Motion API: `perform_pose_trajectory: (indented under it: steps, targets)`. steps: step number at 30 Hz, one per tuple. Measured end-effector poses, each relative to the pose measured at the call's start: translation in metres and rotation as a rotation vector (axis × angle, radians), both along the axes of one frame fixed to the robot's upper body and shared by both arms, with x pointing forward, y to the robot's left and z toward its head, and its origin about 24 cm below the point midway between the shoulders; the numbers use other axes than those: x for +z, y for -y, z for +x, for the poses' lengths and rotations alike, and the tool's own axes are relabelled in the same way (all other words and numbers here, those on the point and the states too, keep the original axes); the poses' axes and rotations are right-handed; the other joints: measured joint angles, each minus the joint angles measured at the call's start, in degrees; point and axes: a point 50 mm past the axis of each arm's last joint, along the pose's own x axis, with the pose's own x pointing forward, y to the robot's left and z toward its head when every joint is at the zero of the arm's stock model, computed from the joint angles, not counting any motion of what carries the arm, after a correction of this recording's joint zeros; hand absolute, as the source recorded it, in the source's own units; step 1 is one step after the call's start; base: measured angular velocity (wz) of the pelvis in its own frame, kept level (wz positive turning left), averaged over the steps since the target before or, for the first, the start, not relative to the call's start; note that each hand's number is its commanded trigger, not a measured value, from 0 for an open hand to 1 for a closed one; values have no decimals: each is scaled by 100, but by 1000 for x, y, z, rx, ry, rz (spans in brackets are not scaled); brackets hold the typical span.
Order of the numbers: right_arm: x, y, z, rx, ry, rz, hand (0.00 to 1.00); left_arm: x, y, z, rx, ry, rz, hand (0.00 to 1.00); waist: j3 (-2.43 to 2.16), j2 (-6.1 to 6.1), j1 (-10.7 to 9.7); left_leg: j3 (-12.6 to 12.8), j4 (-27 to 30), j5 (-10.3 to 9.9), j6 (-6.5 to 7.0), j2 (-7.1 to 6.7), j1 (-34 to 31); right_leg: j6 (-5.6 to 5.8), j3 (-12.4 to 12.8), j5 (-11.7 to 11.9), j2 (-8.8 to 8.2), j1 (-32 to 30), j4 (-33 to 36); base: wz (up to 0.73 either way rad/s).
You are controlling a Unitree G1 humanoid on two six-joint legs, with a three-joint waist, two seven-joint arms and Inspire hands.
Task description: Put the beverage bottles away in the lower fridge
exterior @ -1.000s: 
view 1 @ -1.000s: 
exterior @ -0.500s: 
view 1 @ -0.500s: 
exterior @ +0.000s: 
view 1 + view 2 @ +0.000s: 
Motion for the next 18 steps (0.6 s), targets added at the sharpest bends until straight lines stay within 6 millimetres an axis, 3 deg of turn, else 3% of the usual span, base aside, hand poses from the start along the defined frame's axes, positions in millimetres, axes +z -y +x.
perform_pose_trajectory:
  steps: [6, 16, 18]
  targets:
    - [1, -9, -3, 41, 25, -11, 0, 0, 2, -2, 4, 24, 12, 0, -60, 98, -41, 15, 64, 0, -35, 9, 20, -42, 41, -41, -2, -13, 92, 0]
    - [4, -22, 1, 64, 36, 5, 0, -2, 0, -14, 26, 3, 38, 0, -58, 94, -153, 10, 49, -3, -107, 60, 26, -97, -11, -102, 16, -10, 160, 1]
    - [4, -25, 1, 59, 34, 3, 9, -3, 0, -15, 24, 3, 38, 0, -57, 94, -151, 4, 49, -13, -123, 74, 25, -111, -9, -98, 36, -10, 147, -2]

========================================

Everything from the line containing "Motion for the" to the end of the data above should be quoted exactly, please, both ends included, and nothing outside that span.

# RESPONSE:
Motion for the next 18 steps (0.6 s), targets added at the sharpest bends until straight lines stay within 6 millimetres an axis, 3 deg of turn, else 3% of the usual span, base aside, hand poses from the start along the defined frame's axes, positions in millimetres, axes +z -y +x.
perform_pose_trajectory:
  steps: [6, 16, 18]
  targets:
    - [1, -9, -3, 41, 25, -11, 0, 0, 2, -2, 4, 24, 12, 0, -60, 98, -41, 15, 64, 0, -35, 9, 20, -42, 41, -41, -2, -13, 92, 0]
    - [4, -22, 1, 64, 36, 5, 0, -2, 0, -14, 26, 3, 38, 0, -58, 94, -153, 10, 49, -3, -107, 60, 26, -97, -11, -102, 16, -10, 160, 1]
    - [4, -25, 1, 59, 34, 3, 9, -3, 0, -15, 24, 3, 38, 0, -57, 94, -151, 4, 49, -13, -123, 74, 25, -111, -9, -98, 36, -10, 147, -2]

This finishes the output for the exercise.